Firefox 3.5 support for color profiles has issues

firefox color exampleI upgraded last last week to Firefox 3.5, and soon after noticed images all displayed quite a bit darker (rough example to the right) with blocked up shadows, and odd color aberrations. Well, come to find out the new version supports embedded color profiles in uploaded images. This sounds all fine and dandy, but why was my Vista version showing all images incorrectly, but not any others or even Firefox 3.5 on my Mac lappy? Well, that’s a simple question to answer really – they screwed it all up.

As it turns out, Firefox 3 supports ICC profiles too, they just had it turned off by default, then decided to turn it on for 3.5. The problem is that there is a growing contingent of folks out there that this very well could be broken for, and aren’t really going to know why, or how to fix it. There are add-ons for color management, and you can adjust the color settings using the about:config, and setting gfx.color_management.rendering_intent to 0, there have even been quite a few suggestions floating around the web that it’s because of poor profiling on the publishers part, and they need to fix their images. That last bit sounds a lot like a Microsoft solution; our change is right, it’s you who is wrong, so go fix your crap. Even though it wasn’t Mozilla saying that, that’s a big problem.

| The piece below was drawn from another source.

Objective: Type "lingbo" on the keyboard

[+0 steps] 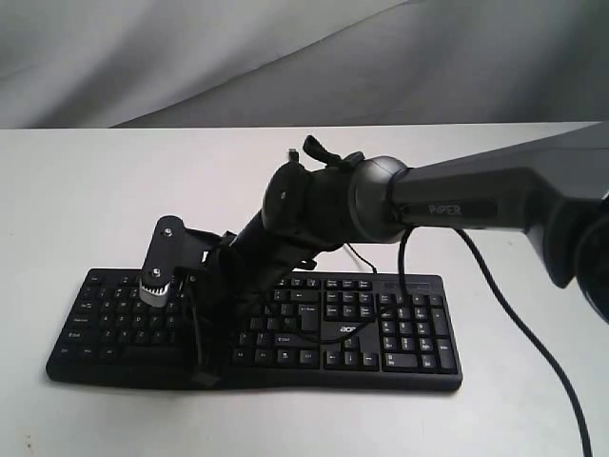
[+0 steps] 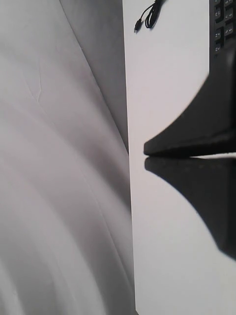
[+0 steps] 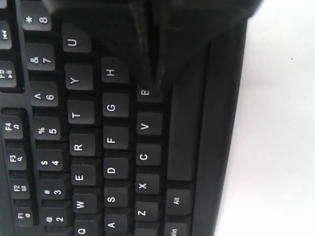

Any time an application is changed in such a way that a significant portion of its users have the same problem, it ceases to be a user problem, and becomes an application bug. As the end user and published of content, I shouldn’t have to tweak my browser or go back and republish all of my images in order to support a change made by one application. That’s a poor solution given that I cannot affect the way other people view the web on any of my sites.

As it turned out, the real problem was that Firefox didn’t like the custom profile made for my monitors using a colorimeter, and after changing it back to Adobe RGB everything looks as it should; or at least as it did. This isn’t all that great either, since my monitors were calibrated quite nicely, just not Firefox’s liking. Granted, folks who actually have calibration hardware are small minority, but it makes me wonder if all of those folks aren’t having the same issue.

Color calibration and ICC support across the web is an admirable issue to try and tackle, one that is going to be about as fruitless as the war on drugs. Every computer displays color differently. They all have variations in video cards, monitors, cables, brightness/contrast settings, ambient light, the variances go on for miles, so getting images to display just so on the web is like trying to snatch a fly out of the air with chop sticks. Seems to me there are bigger fish to fry.

*NOTE: I just fixed the same issue on my work machine, which was just rebuilt last week with Vista Business, and had the same issue. Only the profile Firefox didn’t like in this instance was the default monitor profile selected by Vista after install.